→ **ACTIVITY**
Give back each line of the material that contains the word "using".

→ **SUPPLIED ENTRIES**
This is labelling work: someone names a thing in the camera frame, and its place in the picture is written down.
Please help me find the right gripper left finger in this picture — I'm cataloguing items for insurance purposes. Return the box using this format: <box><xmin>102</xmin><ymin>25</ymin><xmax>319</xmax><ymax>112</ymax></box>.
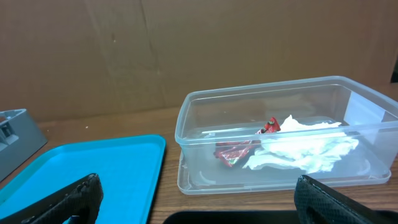
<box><xmin>1</xmin><ymin>173</ymin><xmax>104</xmax><ymax>224</ymax></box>

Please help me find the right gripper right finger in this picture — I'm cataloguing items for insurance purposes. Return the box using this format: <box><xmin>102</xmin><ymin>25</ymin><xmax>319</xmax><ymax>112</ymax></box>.
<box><xmin>294</xmin><ymin>175</ymin><xmax>397</xmax><ymax>224</ymax></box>

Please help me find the white napkin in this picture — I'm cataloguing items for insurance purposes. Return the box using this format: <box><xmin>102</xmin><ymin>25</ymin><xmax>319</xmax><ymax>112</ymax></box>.
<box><xmin>243</xmin><ymin>132</ymin><xmax>359</xmax><ymax>174</ymax></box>

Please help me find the red snack wrapper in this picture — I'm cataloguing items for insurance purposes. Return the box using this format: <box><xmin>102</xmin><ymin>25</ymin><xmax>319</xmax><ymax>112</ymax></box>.
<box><xmin>213</xmin><ymin>117</ymin><xmax>281</xmax><ymax>167</ymax></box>

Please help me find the teal serving tray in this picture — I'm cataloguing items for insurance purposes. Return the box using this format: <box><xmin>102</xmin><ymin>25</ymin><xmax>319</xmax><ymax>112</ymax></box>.
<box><xmin>1</xmin><ymin>135</ymin><xmax>166</xmax><ymax>223</ymax></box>

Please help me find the clear plastic bin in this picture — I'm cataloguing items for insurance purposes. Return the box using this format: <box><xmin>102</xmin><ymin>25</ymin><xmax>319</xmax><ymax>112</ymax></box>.
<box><xmin>175</xmin><ymin>76</ymin><xmax>397</xmax><ymax>195</ymax></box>

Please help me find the grey plastic dish rack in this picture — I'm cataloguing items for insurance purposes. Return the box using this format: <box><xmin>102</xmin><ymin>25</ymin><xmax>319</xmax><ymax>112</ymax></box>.
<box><xmin>1</xmin><ymin>109</ymin><xmax>47</xmax><ymax>180</ymax></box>

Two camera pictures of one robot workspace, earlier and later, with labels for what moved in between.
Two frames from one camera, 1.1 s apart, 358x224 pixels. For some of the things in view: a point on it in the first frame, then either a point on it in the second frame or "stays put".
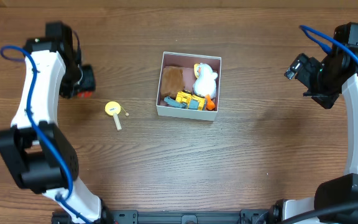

→ **COMPLETED TASK**
Please help me find the right gripper left finger in this picture — I'm cataloguing items for insurance purposes. Return the box using this format: <box><xmin>102</xmin><ymin>25</ymin><xmax>319</xmax><ymax>112</ymax></box>.
Please help me find the right gripper right finger in this picture — I'm cataloguing items for insurance purposes. Return the box using this format: <box><xmin>102</xmin><ymin>25</ymin><xmax>319</xmax><ymax>112</ymax></box>.
Please help me find the white napkin in this picture — I'm cataloguing items for insurance purposes. Return the box using this format: <box><xmin>102</xmin><ymin>25</ymin><xmax>319</xmax><ymax>112</ymax></box>.
Please help me find the red snack wrapper in this picture — I'm cataloguing items for insurance purposes. Return the box using this format: <box><xmin>102</xmin><ymin>25</ymin><xmax>319</xmax><ymax>112</ymax></box>.
Please help me find the teal serving tray in this picture — I'm cataloguing items for insurance purposes. Return the box using this format: <box><xmin>102</xmin><ymin>25</ymin><xmax>319</xmax><ymax>112</ymax></box>.
Please help me find the clear plastic bin in this picture — I'm cataloguing items for insurance purposes. Return the box using this format: <box><xmin>102</xmin><ymin>25</ymin><xmax>319</xmax><ymax>112</ymax></box>.
Please help me find the grey plastic dish rack in this picture — I'm cataloguing items for insurance purposes. Return the box using this format: <box><xmin>102</xmin><ymin>25</ymin><xmax>319</xmax><ymax>112</ymax></box>.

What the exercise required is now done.